Yes, that is all crammed into a few hundred pages. The illustrations make it seem light, fluffy, cozy. And it is and isn’t, at the same time. Mostly things are cozy, such as things are brightly colored and these images are given to help us maneuver in a less abrasive manner. The ending is a bit of a surprise for those who do not read a lot of middle grade novels, however, I was a bit surprised too. At first I thought, “Oh great, another “Dead Mom” story.” (There is nothing wrong with them, but I have read a lot of them over the years and that was not what I was looking for). Then I realized something and thought, “Oh wait, mom seems to be alive….so she abandoned them because of “fill in the blank” (again, a great story, but not what I was looking for). But then, “Oh wait…. something isn’t “right”…. let’s find out what is going on.” Things are a bit realistic, but also maybe a bit idealistic at the same time for the adult reader. The kid reader will really get into things.
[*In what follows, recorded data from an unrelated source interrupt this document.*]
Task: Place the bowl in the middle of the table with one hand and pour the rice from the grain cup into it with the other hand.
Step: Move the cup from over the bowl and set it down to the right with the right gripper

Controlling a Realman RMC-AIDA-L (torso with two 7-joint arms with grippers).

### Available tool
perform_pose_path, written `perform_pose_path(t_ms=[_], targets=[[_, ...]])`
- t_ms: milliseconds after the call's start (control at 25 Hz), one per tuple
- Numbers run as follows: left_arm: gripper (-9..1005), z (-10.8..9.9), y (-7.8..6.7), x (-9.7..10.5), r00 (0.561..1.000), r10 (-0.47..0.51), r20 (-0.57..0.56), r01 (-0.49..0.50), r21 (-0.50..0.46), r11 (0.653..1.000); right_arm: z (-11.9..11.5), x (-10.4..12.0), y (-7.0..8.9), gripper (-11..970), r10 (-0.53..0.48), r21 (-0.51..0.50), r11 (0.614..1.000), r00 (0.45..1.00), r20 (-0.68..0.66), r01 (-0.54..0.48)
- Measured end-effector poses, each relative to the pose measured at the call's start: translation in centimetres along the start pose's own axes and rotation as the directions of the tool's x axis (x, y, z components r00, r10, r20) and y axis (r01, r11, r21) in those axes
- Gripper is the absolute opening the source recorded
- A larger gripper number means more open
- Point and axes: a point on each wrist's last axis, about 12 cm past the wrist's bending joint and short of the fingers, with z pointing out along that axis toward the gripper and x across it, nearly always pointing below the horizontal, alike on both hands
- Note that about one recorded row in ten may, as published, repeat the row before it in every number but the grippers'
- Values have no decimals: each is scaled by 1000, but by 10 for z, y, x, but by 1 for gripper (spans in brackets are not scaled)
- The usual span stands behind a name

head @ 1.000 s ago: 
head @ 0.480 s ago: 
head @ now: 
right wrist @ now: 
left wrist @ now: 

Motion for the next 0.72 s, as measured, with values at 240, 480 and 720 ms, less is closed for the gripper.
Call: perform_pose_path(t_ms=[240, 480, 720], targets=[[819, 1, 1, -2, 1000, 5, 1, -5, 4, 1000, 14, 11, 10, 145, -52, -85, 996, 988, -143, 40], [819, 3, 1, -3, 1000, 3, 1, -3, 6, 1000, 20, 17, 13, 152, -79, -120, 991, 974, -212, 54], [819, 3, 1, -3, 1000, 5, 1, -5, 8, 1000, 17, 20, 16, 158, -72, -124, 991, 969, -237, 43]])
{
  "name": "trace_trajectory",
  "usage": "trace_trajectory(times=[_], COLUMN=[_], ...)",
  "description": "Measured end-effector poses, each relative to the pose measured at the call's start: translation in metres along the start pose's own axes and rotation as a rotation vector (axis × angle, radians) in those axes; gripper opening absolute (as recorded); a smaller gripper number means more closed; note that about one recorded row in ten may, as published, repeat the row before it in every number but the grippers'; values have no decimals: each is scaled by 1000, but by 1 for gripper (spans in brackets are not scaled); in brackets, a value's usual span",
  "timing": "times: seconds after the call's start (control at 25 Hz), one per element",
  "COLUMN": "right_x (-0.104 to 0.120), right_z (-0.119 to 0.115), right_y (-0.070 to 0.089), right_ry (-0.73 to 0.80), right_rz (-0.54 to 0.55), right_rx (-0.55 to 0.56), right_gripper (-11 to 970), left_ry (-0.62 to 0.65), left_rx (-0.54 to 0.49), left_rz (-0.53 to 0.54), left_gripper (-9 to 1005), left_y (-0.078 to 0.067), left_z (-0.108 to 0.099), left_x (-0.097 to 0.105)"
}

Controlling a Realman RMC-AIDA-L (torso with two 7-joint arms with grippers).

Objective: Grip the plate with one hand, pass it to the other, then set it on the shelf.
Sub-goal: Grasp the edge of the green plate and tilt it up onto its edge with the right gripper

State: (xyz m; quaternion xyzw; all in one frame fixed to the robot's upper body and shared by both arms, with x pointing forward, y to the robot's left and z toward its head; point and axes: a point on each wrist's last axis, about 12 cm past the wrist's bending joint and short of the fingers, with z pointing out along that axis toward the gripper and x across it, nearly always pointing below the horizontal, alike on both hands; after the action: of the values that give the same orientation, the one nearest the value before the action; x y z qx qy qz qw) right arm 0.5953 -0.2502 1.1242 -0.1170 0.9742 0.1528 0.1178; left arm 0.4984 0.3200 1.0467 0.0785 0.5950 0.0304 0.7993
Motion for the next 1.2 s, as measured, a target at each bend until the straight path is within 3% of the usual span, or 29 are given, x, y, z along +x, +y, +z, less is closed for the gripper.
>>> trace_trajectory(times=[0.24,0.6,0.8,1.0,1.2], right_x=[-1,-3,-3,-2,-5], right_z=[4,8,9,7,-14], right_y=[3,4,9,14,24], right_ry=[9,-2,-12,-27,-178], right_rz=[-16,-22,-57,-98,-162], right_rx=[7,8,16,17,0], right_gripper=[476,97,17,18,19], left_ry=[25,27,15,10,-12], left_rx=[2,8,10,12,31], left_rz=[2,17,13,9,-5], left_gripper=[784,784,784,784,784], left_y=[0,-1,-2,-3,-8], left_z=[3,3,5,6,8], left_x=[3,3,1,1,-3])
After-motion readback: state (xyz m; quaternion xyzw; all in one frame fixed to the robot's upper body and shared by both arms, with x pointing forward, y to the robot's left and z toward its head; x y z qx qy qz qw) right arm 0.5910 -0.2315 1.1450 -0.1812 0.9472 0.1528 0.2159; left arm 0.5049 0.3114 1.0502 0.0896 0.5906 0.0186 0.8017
Overall, the idea of friendship and family is not new, but the way Mass brings her love of games, virtual reality and more modern themes, it takes on a new twist. If I had heard about Moon Seeds or Moon Trees, I had forgotten, so I was able to learn something about that (short description: an astronaut brought seeds into space, brought them home and the ones that survived were planted back on earth). This is a tie-in to how we can connect earth and space, and have a lasting legacy long after we are gone (plus environmentalism). And while I am not a VR person (in fact, I’m a slight techno-phobe and have some strong opinions on technology and that we worry too much about “can we do it” and not enough about “should we do it”), I learned about the practical uses VR could have. Read the author notes, the afterwards, the extras, the whole kit-and-kaboodle! There is a lot going on and it’s actually all good, even the parts that are not as happy.